We're both at fault... :S

So my husband and I are almost going on two years of marriage. We both love each other to death but we've been plagued by stress this past year. First of all, we've moved four times, We were basically robbed once, My grandpa died, our income became unstable, and we moved in with his parents and my bro/sis in law. First of all, I loveeee my in-laws. We moved in because they were really struggling financially. My husband always told me from day one if you don't want to, you're my #1 priority and we'll leave. Every time I get irritated at something or someone, he reminds me that we have the option. Well the point is that stress has made us fight more. Not alllll the time, but more frequently than before. The problem is that now I feel like he's losing sight of what he loves about my personality.
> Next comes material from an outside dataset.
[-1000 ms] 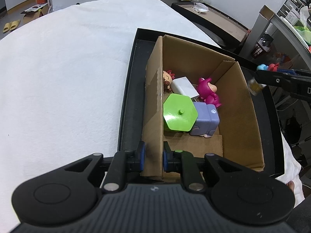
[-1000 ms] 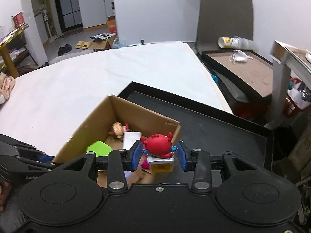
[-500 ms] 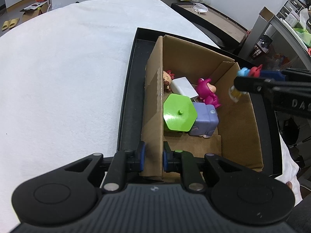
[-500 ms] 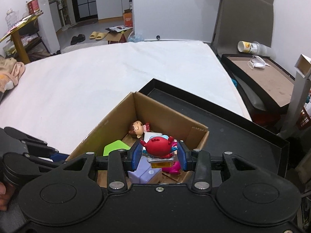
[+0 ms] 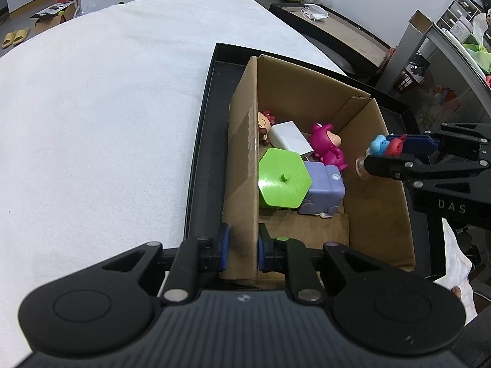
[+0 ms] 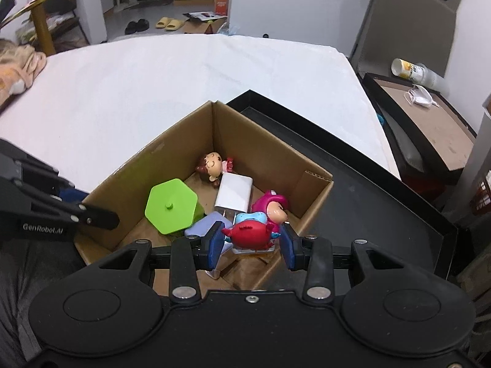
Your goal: Organize rigid objects
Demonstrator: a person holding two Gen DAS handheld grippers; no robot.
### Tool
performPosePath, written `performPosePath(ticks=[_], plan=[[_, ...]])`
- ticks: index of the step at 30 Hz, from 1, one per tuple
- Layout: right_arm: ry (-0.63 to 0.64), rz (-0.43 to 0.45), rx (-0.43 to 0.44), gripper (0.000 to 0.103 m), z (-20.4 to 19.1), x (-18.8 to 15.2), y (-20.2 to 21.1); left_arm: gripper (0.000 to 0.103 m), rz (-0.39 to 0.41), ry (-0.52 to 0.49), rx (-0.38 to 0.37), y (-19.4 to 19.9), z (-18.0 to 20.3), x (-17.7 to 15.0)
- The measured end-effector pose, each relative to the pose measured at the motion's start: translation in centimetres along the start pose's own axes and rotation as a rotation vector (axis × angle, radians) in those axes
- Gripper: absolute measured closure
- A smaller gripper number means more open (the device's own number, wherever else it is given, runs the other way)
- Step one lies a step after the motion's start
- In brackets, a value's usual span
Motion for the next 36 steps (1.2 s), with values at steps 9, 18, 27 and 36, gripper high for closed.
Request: performPosePath(ticks=[9,18,27,36], plan=[[0.069,-0.018,-0.007,0.059,-0.8,-0.5,-0.1,0.086,-0.002,0.000,-0.002,-0.1,0.0,0.0],[0.014,0.006,-0.014,0.047,0.1,-0.8,1.5,0.085,-0.006,0.001,0.004,-0.2,0.1,-0.1],[-0.171,0.043,-0.020,0.024,2.0,-1.5,3.4,0.083,0.006,0.002,0.005,0.7,0.0,-0.2],[-0.408,0.101,-0.031,0.015,4.3,-2.1,5.8,0.068,0.012,-0.030,0.040,2.5,0.3,0.5]])
Point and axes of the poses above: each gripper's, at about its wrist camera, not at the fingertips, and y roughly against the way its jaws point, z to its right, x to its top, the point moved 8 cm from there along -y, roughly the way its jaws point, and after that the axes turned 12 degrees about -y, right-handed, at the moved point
He'll say stuff like, 'god it's just that I can't ever tell you anything!' Or 'Well that's just how you are.' Tonight he just wanted to go to bed without talking it out (as he has always preferred to) and he said 'just go away, I dont want to talk to you.' And i lost my temper (and moral high-ground) and said screw you. I do regret it, but I dont know how to tell him he needs to cool his jets, get perspective, and meditate on my good stuff not my bad crap that I have. :( Serious advice please? And no, I'm not going to leave him. We love each other, we're just under strain. Ideas on how to draw closer?